English sculptor, installation artist and conceptual artist. He studied in London at the Slade School of Fine Art, graduating in 1990. His work plays on definitions of art, using techniques reminiscent of those employed by Marcel Duchamp in his presentation of objects and ideas. Work #11 (1989; AC England Col.), consisting of two bronze objects, served as the basis for photographs of these objects in various situations: on a bar, in a dentist's surgery, amongst Christmas decorations and in a dishwasher (Work #43, 1990–96; see 2000 exh. cat.). It is the placement of the objects, rather than their intrinsic qualities, that qualifies their meaning. In Work #79 (1993; see 2000 exh. cat.), a piece of Blu-Tack is rolled into a ball and depressed against a wall: the slightness of the gesture and its humorous inadequacy as a constructed object calls into question the nature of sculpture. In 1994 Creed formed a band called Owada, which he used as a parallel forum to his visual art practice.
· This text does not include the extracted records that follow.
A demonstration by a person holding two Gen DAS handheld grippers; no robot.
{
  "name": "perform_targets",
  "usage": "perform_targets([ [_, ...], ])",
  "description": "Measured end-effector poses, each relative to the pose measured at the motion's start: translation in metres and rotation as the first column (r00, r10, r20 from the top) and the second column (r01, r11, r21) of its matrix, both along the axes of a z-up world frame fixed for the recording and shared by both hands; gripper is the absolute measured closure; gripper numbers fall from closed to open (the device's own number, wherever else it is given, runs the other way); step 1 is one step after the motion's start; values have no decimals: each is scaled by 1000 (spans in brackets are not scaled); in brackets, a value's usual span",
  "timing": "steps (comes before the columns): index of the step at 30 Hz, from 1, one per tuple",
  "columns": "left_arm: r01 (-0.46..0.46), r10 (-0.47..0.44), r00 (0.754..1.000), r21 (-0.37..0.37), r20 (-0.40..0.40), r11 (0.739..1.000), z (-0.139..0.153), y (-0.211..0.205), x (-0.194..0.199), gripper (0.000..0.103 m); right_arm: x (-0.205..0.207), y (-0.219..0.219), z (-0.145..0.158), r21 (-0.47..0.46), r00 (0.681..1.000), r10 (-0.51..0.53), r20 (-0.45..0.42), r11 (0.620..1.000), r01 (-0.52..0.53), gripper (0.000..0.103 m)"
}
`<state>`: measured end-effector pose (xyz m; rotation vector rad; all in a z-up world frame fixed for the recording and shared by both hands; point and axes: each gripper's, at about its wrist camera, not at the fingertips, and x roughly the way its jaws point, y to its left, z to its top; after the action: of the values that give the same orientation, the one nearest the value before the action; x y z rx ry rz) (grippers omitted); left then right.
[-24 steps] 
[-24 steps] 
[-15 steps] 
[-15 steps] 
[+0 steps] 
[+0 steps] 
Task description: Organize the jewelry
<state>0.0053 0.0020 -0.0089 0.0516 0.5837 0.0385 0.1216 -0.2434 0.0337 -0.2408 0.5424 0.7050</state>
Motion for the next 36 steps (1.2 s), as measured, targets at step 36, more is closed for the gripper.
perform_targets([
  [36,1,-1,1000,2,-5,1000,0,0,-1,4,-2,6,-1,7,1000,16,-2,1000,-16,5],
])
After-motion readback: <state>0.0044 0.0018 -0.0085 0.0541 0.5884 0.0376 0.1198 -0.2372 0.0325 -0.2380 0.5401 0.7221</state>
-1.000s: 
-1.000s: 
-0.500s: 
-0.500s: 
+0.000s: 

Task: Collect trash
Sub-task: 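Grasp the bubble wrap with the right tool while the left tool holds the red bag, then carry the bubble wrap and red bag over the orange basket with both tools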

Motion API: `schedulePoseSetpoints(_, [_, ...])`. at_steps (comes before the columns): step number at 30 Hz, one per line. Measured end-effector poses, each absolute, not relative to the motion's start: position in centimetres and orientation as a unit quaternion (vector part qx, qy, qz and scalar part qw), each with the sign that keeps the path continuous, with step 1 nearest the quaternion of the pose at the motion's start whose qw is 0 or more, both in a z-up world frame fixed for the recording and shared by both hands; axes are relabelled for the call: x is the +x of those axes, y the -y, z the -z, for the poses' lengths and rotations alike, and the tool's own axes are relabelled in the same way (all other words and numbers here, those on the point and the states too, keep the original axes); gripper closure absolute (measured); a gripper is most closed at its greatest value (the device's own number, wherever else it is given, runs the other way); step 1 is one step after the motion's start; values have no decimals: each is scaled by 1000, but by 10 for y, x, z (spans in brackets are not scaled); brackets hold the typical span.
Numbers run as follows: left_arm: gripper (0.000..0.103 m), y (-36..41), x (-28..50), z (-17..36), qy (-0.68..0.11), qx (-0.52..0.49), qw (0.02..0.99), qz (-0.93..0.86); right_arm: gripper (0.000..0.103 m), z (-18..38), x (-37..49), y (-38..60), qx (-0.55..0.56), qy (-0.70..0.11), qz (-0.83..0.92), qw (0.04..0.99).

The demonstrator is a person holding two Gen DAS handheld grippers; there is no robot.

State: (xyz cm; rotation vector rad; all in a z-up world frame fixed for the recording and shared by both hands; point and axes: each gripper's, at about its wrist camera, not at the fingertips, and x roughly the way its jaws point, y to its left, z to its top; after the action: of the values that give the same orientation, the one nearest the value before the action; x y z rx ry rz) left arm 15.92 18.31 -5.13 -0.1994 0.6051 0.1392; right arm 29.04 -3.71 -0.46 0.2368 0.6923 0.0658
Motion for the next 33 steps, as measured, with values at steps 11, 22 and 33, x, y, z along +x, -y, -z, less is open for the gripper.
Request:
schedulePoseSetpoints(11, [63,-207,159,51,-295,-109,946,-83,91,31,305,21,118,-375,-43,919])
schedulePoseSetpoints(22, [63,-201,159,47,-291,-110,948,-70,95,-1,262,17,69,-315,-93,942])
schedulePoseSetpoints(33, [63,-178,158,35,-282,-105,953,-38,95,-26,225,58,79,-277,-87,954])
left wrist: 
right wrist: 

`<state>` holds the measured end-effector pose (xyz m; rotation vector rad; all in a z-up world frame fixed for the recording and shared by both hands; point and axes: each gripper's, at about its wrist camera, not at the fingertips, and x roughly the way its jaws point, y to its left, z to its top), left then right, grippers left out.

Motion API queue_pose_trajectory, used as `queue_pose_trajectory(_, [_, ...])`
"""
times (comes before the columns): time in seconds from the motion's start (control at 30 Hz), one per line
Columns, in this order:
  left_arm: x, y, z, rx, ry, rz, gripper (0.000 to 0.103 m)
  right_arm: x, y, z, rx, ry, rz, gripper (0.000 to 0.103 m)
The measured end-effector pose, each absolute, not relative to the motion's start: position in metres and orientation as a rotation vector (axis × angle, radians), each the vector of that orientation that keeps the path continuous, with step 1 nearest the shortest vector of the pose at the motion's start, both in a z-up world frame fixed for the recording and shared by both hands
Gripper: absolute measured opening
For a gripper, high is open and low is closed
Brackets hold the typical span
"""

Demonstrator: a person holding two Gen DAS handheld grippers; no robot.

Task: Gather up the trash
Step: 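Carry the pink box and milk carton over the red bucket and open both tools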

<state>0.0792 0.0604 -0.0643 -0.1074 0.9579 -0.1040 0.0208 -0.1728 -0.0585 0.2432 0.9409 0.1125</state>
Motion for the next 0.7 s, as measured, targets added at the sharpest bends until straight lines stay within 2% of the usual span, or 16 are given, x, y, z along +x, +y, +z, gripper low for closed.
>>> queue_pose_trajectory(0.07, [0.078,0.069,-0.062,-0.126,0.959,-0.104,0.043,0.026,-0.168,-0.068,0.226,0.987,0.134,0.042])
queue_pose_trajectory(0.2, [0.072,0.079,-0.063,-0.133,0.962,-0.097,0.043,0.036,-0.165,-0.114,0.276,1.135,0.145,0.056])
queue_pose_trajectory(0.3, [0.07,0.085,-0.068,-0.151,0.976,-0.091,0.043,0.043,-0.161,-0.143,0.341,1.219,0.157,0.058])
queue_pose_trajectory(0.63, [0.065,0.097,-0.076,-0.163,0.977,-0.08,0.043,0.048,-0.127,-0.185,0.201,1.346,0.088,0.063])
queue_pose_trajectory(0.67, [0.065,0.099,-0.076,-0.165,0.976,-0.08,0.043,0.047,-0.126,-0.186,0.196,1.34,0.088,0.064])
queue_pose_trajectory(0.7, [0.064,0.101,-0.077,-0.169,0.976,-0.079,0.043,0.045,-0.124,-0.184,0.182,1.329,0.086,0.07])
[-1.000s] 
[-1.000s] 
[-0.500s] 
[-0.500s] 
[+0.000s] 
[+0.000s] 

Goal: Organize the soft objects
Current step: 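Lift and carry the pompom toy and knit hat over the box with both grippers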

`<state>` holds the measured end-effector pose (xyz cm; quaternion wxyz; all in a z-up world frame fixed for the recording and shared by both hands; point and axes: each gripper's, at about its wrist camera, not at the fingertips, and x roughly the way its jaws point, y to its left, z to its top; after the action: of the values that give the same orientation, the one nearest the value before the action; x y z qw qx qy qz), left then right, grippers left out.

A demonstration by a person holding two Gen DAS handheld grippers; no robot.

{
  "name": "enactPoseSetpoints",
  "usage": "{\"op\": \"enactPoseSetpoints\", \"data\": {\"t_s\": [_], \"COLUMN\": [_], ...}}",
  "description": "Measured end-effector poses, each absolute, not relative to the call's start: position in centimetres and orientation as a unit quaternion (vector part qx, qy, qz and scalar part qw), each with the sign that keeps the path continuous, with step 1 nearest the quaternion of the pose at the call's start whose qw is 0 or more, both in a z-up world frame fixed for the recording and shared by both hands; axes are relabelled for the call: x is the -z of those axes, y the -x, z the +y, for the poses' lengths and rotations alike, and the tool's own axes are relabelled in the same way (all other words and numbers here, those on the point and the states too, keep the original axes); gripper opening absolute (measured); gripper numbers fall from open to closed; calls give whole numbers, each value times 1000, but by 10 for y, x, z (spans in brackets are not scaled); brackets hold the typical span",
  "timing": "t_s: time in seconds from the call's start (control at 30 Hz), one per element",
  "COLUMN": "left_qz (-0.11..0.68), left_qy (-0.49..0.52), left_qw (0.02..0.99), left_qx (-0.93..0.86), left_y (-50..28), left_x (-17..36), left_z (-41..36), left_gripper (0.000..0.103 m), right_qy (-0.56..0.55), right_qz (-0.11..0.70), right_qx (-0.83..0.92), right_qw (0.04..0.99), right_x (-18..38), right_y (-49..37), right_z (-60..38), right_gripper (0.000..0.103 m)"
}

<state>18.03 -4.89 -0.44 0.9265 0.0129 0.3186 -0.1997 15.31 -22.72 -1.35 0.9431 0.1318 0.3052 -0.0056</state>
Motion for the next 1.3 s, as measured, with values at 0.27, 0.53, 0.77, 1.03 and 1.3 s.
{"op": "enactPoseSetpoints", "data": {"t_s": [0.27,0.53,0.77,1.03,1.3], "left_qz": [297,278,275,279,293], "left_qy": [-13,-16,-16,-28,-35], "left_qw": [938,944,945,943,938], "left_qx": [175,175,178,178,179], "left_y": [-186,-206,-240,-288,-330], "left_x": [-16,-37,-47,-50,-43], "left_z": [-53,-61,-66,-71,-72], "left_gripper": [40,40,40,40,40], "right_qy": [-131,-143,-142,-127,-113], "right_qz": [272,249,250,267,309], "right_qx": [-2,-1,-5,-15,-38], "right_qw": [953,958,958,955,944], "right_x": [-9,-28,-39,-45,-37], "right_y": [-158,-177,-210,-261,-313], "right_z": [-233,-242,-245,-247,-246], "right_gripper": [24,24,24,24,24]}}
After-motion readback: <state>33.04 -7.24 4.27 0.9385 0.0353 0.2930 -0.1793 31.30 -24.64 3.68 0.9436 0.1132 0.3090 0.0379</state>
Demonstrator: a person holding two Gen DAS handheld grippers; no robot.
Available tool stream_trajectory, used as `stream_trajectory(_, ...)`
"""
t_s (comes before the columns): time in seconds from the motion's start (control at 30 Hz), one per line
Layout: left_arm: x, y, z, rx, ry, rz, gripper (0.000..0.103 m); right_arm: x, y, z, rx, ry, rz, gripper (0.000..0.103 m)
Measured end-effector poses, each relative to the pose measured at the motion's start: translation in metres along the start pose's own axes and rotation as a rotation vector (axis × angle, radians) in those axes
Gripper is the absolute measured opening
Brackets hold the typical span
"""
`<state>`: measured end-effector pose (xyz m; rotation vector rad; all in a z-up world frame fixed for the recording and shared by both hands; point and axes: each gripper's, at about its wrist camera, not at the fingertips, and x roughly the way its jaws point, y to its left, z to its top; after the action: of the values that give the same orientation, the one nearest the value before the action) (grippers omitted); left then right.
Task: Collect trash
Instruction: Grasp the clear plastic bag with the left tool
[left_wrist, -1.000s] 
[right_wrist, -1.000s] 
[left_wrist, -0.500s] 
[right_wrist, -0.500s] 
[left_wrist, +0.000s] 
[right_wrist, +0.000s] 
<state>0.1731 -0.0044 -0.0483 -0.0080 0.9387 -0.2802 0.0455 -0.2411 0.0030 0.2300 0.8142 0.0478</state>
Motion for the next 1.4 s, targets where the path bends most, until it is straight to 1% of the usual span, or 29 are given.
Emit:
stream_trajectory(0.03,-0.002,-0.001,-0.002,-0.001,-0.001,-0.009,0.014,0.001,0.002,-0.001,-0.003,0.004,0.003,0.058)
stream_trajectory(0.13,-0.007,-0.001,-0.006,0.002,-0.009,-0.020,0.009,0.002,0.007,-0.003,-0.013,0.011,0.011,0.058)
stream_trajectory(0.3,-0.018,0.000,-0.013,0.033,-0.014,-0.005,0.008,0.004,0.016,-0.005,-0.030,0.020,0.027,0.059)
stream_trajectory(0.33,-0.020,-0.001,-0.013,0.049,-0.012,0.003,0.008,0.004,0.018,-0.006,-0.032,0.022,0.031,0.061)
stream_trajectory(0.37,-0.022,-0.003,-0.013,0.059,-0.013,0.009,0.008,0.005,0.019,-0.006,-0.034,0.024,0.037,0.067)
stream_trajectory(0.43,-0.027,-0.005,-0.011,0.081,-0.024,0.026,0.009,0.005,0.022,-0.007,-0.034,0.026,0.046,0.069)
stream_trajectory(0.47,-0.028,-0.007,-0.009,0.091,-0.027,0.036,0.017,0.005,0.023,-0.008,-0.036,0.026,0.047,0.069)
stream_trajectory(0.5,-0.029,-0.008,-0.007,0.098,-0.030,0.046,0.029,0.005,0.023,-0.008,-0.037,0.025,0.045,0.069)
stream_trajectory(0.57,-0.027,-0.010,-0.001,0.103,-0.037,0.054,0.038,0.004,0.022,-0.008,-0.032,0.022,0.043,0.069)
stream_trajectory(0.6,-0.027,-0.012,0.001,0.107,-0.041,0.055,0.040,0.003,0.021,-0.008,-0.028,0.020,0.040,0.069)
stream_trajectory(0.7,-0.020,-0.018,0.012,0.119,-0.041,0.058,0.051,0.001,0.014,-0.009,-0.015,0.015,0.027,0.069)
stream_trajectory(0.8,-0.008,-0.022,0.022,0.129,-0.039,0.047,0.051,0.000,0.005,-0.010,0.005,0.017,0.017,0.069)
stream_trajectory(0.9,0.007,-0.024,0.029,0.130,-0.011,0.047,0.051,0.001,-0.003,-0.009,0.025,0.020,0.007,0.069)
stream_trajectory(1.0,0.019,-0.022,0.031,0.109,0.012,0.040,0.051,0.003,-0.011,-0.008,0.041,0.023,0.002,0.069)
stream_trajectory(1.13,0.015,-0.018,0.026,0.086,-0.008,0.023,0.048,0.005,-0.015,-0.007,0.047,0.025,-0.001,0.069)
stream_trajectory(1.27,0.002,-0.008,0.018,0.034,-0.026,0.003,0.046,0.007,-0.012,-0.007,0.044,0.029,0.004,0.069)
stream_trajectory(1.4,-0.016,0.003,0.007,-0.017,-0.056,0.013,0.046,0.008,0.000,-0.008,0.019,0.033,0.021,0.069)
One of his best-known visual works, Work #200–202 (exh. New York, Gavin Brown's Enterprise, 1998), known as Half the Air in a Given Space, consists of a gallery half-filled with balloons, creating a physical experience for the visitor of what that volume of air actually feels like. Creed also displayed slogans in the form of neon signs; the phrase ‘the whole world + the work = the whole world', was emblazoned on the façade of Tate Britain in 2000.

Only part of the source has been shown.